Me subí los pantalones, con deliberada parsimonia, y me situé frente al ordenador, a su lado. Busqué el icono del vídeo de Helena mostrando los pechos, el primero de una lista de cinco, y lo borré, vaciando la papelera de reciclaje para mostrarle que era definitivo. Nos quedamos los dos en silencio, y entonces ella me dio un codazo.

-Dale, borra el resto.

No le hice caso, y fue ella la que seleccionó los cuatro vídeos restantes, y los envió a la papelera de reciclaje, vaciándola después. Me miró, y al ver que mi expresión no cambiaba, pegó un bufido.

-Has hecho copias… - una hermosa pregunta retórica. Helena volvió a ser una chiquilla, al mirarme con expresión implorante, las manos sobre el regazo, la boca que hacía un minuto era una cueva de sexo convertida en un puchero tembloroso. – Ese no era el trato…

Me enderecé, y con una media sonrisa sardónica le cogí la cara con mi mano derecha.

-De esta no te vas a librar con una mamada, Helenita…

¿Creía que era un friqui de los ordenadores, un nene como los de su instituto, un colgado de los videojuegos al que manipular? Le iba a demostrar lo equivocada que estaba.

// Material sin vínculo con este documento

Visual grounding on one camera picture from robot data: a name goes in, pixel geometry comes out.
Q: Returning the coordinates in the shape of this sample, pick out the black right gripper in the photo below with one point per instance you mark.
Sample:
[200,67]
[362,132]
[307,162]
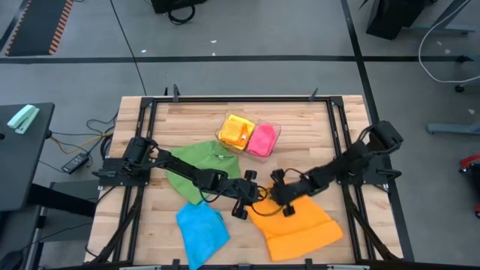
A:
[287,191]

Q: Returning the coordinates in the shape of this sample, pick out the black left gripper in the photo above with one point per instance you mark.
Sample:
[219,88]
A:
[245,193]

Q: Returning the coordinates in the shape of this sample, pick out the orange microfiber towel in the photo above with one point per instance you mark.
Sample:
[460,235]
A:
[300,232]
[230,133]

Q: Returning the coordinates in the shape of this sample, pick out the pink microfiber towel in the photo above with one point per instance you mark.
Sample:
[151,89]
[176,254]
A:
[262,140]

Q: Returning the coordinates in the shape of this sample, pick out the green microfiber towel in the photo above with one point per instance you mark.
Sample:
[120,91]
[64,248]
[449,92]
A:
[202,153]

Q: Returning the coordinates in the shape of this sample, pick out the clear plastic bin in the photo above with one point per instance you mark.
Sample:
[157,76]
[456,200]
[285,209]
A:
[278,129]

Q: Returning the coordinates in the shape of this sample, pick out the yellow microfiber towel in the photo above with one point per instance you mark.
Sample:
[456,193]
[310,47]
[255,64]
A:
[240,119]

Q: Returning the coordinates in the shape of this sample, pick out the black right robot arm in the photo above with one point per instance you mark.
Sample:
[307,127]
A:
[356,157]

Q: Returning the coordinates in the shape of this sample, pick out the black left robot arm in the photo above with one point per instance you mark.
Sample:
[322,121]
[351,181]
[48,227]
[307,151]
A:
[180,167]

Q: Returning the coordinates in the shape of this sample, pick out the blue microfiber towel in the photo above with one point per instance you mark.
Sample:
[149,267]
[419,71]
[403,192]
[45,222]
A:
[202,232]

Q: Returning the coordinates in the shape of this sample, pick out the black power adapter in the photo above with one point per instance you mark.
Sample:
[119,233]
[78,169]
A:
[75,162]

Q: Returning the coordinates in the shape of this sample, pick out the grey desk foot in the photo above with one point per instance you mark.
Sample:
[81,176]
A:
[453,128]

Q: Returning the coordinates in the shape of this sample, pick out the black desk crossbeam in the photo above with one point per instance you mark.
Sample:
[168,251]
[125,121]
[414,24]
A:
[60,198]

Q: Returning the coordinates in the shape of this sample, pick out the red cart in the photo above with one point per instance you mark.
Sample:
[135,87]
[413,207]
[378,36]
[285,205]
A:
[470,161]

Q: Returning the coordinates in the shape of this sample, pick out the black caster wheel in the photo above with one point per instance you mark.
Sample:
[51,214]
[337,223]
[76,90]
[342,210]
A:
[459,89]

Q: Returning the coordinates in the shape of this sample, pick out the black equipment box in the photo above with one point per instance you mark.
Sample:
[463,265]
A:
[176,4]

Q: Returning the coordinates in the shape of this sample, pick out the black cabinet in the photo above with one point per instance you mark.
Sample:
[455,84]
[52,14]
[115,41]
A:
[393,17]

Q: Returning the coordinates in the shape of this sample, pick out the black side table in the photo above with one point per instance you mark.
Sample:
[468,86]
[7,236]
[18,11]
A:
[22,168]

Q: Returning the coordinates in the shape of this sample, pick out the grey desk leg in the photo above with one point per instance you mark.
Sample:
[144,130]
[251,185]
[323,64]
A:
[450,28]

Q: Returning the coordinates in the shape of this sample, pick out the mint green stapler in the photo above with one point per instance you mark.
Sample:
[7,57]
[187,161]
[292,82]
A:
[23,118]

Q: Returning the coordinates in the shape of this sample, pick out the black mat with orange edge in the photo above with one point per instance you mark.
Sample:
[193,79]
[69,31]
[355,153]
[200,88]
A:
[37,26]

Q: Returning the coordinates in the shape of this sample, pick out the black frame clamp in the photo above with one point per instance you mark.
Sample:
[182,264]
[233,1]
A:
[175,263]
[176,93]
[308,263]
[313,94]

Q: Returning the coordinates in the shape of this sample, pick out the black aluminium table frame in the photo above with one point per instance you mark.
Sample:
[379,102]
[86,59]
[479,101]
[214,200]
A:
[225,99]

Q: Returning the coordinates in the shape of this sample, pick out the silver bracket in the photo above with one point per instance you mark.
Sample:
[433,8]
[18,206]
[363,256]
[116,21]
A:
[348,267]
[140,267]

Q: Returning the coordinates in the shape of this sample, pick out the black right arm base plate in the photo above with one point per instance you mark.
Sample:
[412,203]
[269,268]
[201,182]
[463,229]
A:
[386,177]

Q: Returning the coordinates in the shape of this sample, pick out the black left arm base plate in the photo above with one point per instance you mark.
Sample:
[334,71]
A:
[112,178]

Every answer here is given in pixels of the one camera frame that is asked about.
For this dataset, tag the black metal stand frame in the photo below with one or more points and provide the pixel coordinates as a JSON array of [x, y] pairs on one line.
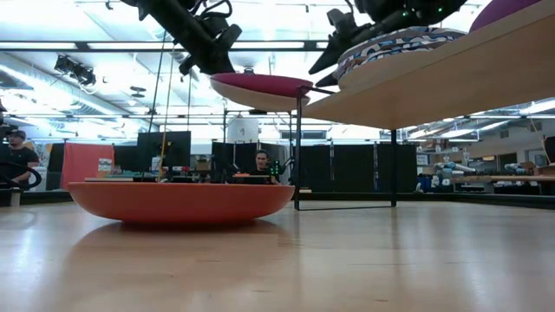
[[258, 111]]

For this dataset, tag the purple plastic plate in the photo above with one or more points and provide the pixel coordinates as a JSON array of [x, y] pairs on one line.
[[503, 12]]

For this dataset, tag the black partition panels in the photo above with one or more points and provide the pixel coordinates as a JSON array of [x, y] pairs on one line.
[[355, 167]]

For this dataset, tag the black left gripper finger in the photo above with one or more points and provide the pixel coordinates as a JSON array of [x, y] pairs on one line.
[[188, 66], [217, 65]]

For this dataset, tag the dark ceiling disc fixture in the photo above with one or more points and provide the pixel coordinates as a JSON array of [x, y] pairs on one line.
[[138, 92]]

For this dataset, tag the distant wooden table top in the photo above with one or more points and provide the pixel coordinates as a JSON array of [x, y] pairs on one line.
[[108, 179]]

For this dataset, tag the black aluminium table frame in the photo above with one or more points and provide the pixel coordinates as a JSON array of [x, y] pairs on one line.
[[477, 200]]

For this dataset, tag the small white post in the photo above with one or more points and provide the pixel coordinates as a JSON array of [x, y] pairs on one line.
[[15, 198]]

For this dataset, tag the orange plastic plate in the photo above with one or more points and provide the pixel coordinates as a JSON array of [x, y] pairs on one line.
[[182, 203]]

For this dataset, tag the black ceiling camera fixture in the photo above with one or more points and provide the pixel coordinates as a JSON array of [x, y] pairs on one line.
[[76, 69]]

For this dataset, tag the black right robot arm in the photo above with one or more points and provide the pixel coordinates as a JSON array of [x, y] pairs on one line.
[[425, 8]]

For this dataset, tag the black overhead light bar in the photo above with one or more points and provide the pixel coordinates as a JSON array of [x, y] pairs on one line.
[[82, 45]]

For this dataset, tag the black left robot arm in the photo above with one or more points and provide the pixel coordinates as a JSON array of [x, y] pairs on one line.
[[169, 19]]

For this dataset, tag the black monitor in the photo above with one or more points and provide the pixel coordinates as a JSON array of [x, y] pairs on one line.
[[173, 147]]

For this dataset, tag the white cylindrical tank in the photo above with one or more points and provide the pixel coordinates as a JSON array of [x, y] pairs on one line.
[[243, 130]]

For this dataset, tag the person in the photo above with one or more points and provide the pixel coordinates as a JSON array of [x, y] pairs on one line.
[[262, 162], [19, 158]]

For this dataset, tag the cream bowl with pink rim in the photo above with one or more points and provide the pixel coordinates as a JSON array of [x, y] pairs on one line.
[[260, 103]]

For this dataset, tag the round black ceiling fixture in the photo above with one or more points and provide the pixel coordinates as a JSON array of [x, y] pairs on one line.
[[248, 70]]

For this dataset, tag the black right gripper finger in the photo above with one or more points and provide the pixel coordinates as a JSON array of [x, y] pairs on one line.
[[330, 80], [334, 50]]

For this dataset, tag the orange cloth panel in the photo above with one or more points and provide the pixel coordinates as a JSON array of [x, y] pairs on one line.
[[82, 162]]

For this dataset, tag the wooden shelf board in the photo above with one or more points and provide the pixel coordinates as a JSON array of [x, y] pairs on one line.
[[455, 86]]

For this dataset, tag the distant cluttered wooden workbench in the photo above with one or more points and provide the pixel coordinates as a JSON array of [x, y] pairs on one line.
[[503, 178]]

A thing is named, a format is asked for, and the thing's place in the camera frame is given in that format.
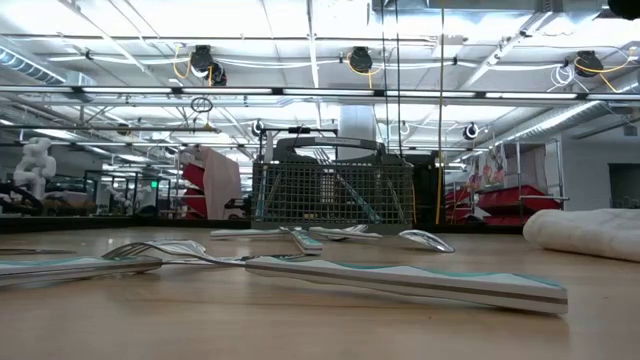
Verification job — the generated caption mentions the silver ceiling duct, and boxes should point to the silver ceiling duct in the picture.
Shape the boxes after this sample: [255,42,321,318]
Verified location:
[499,99,640,147]

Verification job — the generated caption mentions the red storage bins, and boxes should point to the red storage bins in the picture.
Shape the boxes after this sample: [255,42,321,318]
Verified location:
[180,162,209,220]
[444,183,564,229]

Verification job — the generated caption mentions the grey mesh silverware basket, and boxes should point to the grey mesh silverware basket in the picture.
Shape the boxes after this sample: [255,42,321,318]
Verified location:
[251,135,415,235]

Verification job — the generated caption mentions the black aluminium table frame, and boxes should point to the black aluminium table frame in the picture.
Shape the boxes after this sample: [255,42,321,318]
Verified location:
[0,215,526,235]

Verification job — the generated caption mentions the black hanging cable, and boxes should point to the black hanging cable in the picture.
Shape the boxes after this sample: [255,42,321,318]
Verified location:
[380,0,390,144]
[394,0,402,146]

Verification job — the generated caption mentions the fork with patterned handle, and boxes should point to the fork with patterned handle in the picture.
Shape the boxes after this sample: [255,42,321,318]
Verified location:
[101,239,570,316]
[314,148,382,224]

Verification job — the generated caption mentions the pink board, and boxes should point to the pink board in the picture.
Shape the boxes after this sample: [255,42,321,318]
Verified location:
[192,145,243,221]

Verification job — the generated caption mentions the white plaid towel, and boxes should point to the white plaid towel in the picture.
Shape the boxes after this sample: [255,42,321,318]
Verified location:
[522,207,640,264]

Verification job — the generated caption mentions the white robot figure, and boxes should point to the white robot figure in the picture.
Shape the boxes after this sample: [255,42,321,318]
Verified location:
[12,137,59,201]

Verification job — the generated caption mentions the metal shelf rack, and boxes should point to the metal shelf rack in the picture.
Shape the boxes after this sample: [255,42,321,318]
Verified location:
[514,138,570,211]

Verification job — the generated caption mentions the white round column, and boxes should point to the white round column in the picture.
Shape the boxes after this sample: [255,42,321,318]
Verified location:
[338,103,377,147]

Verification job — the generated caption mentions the ceiling light strip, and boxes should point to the ceiling light strip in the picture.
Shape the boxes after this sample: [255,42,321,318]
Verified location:
[0,85,640,100]

-¿Cómo...? – por primera vez desde que se había creído al timón de la situación, percibí inquietud en su mirada, incertidumbre ante lo que podía ocurrir. Dejé que se cociera en su propio jugo durante un ratito, mientras me levantaba y abría una lata de refresco que saqué de la nevera.

-Has empezado muy bien, y gracias a eso voy a callarme la boca unos días y borrar el primer video. Pero quedan cuatro, Helena, y el precio de mi silencio… - bebí un trago, teatral, antes de culminar mi frase - … no deja de subir.

Ella se limitó a observarme, desde el sofá, su expresión volviéndose más venenosa mientras yo hablaba. Tras un ratito de silencio, me replicó.

-Maricón de mierda…. Y decías que si Darío me obligaba a algo… hijo de puta…

Bebí otro trago, y me encogí de hombros.

-Ahórrate la escenita, Helena. Antes me has demostrado que no eres ninguna niña. Así que tal y como yo lo veo, tienes dos opciones. Puedes salir por esa puerta – señalé a la entrada – y afrontar las consecuencias de tus actos, o bien puedes libremente aceptar las condiciones que te ofrezco.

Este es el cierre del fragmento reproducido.